[PROVIDED MATERIAL — start]

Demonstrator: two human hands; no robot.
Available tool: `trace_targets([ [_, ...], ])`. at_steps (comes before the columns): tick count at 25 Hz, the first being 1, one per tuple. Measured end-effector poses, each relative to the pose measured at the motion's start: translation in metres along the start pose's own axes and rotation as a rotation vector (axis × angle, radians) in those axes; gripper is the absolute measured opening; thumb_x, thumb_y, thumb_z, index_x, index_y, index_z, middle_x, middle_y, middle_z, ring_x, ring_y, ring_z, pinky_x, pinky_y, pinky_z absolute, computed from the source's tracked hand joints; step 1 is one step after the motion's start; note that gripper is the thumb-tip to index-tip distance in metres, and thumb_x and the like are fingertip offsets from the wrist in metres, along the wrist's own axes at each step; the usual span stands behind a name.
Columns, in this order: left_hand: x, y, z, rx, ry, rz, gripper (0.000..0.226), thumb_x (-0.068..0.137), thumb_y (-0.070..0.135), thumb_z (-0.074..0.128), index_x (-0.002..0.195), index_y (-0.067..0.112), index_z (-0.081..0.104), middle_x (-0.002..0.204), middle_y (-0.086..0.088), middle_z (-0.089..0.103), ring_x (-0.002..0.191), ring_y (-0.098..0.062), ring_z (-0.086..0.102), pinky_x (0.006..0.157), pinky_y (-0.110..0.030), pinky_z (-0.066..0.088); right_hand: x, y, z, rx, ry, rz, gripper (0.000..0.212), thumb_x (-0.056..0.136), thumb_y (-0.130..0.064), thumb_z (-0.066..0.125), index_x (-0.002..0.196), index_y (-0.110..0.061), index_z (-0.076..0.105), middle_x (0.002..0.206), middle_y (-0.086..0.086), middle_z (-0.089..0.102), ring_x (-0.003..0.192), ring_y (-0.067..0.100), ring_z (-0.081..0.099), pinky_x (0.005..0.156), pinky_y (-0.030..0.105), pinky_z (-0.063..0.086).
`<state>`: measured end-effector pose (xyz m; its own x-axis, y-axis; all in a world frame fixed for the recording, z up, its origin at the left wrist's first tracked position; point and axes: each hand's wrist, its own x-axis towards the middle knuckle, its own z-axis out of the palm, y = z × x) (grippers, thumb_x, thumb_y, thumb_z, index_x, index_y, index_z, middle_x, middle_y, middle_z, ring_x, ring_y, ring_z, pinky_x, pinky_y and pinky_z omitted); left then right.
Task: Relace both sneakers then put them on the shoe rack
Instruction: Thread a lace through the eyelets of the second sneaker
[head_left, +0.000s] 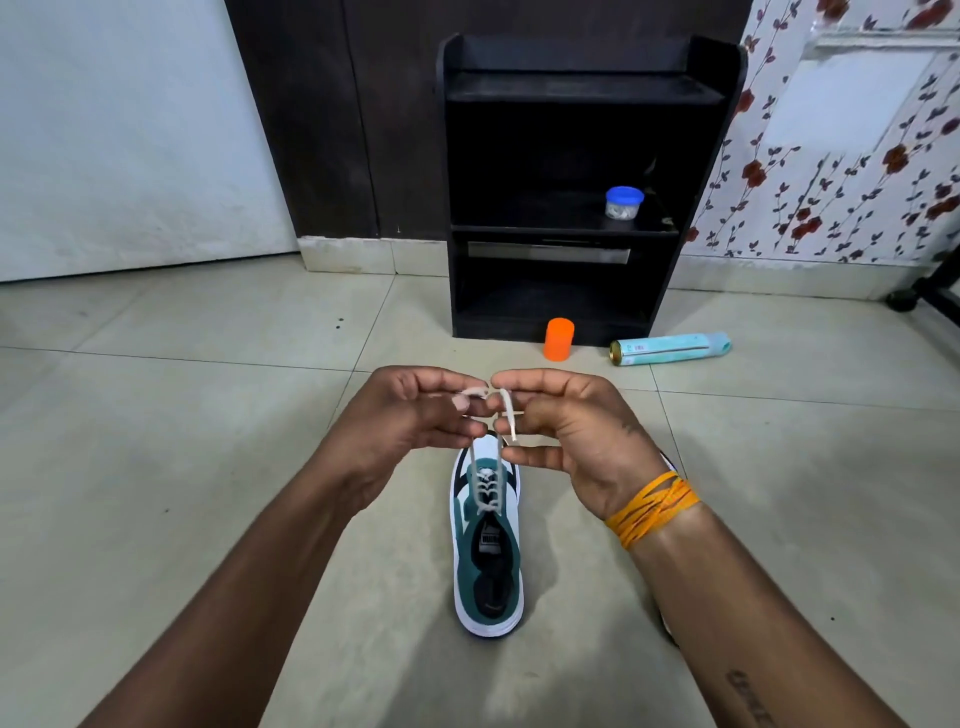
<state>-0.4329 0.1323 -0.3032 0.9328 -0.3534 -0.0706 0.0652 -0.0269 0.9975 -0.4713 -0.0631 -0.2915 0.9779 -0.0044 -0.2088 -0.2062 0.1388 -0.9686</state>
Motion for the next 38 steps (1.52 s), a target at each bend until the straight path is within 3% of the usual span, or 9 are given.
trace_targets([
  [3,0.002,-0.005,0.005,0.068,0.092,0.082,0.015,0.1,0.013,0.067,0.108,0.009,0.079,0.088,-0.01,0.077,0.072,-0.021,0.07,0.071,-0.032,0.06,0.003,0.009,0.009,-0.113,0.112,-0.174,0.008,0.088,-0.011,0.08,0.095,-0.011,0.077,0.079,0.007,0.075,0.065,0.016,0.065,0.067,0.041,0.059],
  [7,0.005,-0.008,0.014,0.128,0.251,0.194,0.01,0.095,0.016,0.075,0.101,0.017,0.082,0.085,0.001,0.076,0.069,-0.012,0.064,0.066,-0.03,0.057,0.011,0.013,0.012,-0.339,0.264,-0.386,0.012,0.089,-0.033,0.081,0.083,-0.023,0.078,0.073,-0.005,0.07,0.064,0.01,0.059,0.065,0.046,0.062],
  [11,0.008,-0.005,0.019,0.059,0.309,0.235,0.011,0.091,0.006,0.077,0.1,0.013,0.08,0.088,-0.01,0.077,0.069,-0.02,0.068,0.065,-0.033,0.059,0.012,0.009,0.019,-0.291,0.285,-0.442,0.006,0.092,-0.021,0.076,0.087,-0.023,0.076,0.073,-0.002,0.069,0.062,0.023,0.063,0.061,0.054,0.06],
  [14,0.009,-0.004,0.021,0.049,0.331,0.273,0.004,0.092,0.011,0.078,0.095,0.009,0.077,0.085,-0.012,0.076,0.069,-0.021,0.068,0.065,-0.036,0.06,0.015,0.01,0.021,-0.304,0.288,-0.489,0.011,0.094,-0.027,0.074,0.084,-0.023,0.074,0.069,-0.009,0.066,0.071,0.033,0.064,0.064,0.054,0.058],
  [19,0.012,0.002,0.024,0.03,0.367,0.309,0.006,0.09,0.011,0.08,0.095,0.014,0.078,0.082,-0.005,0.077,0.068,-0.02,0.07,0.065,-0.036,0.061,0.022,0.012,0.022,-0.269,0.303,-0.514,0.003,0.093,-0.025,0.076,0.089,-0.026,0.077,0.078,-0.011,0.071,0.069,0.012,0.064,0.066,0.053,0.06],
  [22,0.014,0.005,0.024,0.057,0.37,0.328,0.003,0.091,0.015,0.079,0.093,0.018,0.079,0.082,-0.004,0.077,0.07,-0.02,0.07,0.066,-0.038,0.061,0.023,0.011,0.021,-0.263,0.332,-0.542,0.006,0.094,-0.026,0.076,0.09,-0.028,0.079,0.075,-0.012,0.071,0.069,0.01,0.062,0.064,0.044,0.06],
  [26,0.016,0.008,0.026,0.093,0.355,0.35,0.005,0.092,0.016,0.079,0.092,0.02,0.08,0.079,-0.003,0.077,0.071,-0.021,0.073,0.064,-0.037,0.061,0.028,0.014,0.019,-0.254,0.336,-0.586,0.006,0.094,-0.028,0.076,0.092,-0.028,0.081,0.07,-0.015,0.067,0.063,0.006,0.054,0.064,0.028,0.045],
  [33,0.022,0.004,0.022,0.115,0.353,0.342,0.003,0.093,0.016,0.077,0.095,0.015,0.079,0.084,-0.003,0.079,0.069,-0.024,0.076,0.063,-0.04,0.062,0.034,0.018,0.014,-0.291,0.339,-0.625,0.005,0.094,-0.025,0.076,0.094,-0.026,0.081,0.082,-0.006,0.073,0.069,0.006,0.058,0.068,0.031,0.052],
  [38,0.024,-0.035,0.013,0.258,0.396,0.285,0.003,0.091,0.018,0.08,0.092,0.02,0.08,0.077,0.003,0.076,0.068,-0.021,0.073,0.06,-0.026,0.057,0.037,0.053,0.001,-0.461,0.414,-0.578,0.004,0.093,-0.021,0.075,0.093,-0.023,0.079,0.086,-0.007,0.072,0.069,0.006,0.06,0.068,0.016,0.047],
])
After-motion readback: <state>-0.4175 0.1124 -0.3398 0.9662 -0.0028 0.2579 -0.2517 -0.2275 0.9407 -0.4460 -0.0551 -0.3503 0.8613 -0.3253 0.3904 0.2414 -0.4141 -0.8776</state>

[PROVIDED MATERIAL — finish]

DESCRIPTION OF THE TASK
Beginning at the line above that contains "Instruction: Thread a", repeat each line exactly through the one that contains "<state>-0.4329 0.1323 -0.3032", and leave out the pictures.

WRITTEN SOLUTION
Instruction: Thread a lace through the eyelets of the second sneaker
[head_left, +0.000s] 
<state>-0.4329 0.1323 -0.3032 0.9328 -0.3534 -0.0706 0.0652 -0.0269 0.9975 -0.4713 -0.0631 -0.2915 0.9779 -0.0044 -0.2088 -0.2062 0.1388 -0.9686</state>

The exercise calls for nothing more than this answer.